Photo by Aaron Pederson, 3ten

Shmulevitz and her research, like the cells under her microscope, are not what you’d expect. The 38-year-old researcher is never more excited or enthusiastic than when she’s talking about her favourite subject: viruses.

“Viruses are amazing because they’re so small, and they’ve got such little bits of information, and they can do so many amazing things,” she says. Shmulevitz’s research is focused on one group of viruses in particular: reovirus. Unlike the ones most of us are familiar with, reovirus typically doesn’t cause illness. It belongs to a group called oncolytic viruses that replicate inside cancer cells, killing them. These are the facts, but Shmulevitz says she also tries to explain more complicated scientific processes with metaphors. Sometimes it works, sometimes not so much.

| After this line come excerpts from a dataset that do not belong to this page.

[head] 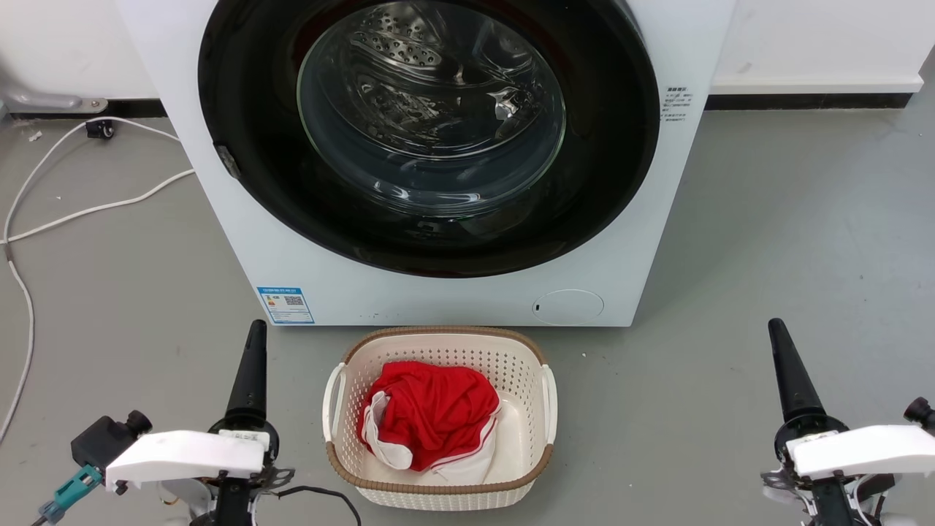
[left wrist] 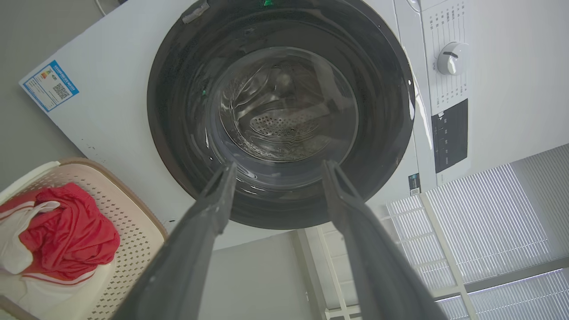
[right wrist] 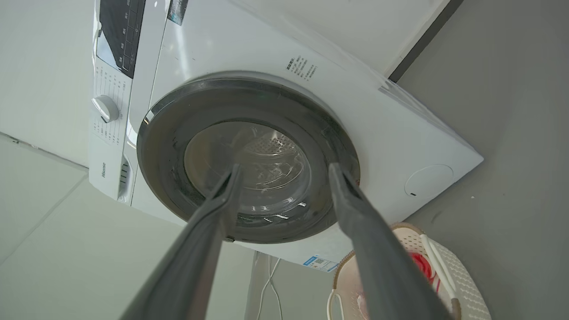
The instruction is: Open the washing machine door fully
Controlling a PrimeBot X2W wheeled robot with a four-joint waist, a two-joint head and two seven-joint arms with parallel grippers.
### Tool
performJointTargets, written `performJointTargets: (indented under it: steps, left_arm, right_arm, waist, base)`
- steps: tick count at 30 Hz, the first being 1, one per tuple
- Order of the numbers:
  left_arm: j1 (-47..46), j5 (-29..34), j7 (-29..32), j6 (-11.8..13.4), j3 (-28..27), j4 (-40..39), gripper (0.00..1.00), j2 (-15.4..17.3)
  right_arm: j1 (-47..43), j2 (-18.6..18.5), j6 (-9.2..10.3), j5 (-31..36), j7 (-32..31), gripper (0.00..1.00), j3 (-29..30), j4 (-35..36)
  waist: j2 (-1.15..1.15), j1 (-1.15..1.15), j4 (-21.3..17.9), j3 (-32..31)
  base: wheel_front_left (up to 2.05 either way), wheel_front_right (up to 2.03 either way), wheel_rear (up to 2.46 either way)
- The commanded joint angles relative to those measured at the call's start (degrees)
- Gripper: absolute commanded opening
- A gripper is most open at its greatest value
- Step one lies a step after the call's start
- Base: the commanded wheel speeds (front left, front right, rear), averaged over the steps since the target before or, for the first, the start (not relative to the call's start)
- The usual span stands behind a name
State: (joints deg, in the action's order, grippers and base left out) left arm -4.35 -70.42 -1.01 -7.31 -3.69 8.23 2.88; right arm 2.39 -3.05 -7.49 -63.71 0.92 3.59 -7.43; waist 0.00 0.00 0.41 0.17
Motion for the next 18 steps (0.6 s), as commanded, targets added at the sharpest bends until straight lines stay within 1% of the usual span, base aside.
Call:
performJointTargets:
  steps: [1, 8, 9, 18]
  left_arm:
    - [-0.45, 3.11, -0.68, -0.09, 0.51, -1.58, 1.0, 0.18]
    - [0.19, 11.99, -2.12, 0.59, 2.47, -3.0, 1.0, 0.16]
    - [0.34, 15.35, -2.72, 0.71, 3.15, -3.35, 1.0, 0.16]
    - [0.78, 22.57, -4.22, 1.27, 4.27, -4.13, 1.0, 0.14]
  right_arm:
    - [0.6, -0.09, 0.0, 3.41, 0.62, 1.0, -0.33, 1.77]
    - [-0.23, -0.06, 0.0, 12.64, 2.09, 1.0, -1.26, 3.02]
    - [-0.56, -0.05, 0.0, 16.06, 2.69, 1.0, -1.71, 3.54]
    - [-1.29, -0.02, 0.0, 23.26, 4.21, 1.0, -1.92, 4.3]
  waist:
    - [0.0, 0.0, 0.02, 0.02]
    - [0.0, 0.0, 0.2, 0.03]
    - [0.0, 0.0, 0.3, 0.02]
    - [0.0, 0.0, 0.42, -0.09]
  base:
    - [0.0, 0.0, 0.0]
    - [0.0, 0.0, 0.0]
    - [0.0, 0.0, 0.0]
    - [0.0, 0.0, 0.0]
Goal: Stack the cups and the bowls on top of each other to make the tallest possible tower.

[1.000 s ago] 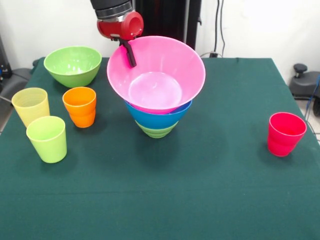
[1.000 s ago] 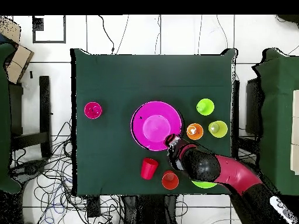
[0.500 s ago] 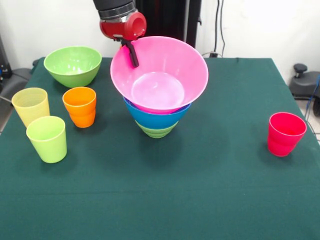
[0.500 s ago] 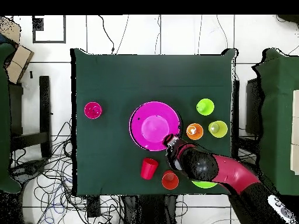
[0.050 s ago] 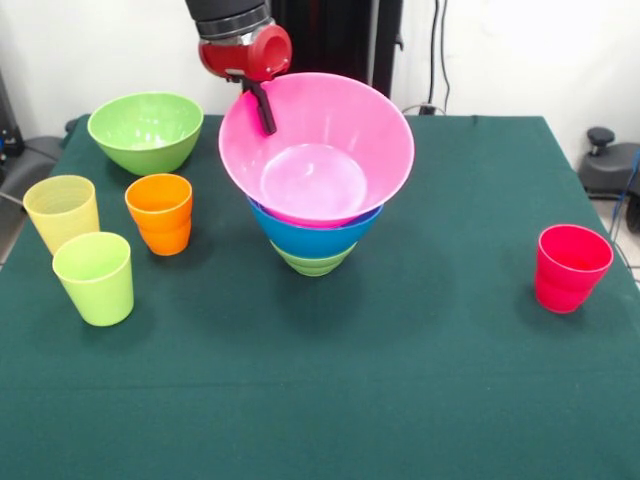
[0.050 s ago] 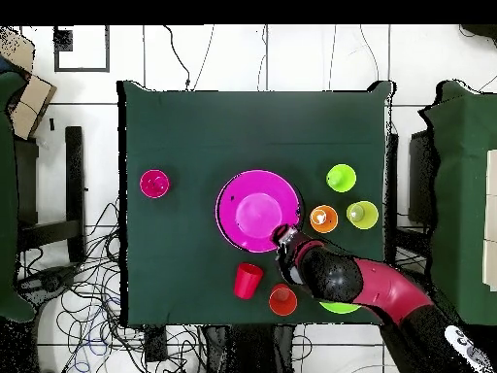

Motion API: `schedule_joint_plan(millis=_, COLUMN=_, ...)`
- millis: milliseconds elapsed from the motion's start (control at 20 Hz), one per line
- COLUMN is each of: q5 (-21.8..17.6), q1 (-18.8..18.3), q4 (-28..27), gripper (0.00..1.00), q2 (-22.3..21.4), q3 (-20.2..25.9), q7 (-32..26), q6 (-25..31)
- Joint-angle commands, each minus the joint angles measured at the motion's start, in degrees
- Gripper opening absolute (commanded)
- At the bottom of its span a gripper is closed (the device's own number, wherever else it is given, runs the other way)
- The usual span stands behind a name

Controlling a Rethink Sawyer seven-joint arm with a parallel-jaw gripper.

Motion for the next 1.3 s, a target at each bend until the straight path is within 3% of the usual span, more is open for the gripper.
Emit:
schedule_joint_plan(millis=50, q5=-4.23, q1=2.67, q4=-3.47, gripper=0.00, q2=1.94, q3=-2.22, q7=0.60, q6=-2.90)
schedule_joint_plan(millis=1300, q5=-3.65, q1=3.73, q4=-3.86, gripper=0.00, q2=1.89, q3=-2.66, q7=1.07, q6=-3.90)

When Shmulevitz joined the University of Alberta as an associate professor with the department of medical microbiology and immunology in 2011, it was the latest step in a lifelong love affair with science. Although she also considered pursuing a career in journalism, Shmulevitz displayed an affinity for the sciences early on, dissecting the fish her mother would make for dinner. It was hardly a surprise when she enrolled in the University of Alberta’s biochemistry program, where she became heavily involved in lab work and research even as an undergraduate. She travelled to the Weizmann Institute of Science in Israel and the Argonne National Laboratory at the University of Chicago to work as a research assistant on the Human Genome Project, which, at that time, was sequencing the human genome for the first time. Shmulevitz enjoyed the work because it was creative and demanding, but her true scientific love was viruses, so she headed to Dalhousie University in Halifax to pursue a PhD in molecular virology. “It was really the best time of my life,” she says. “My non-science friends would make fun of me because I lived in the lab. I would be there day and night, but I just loved it.”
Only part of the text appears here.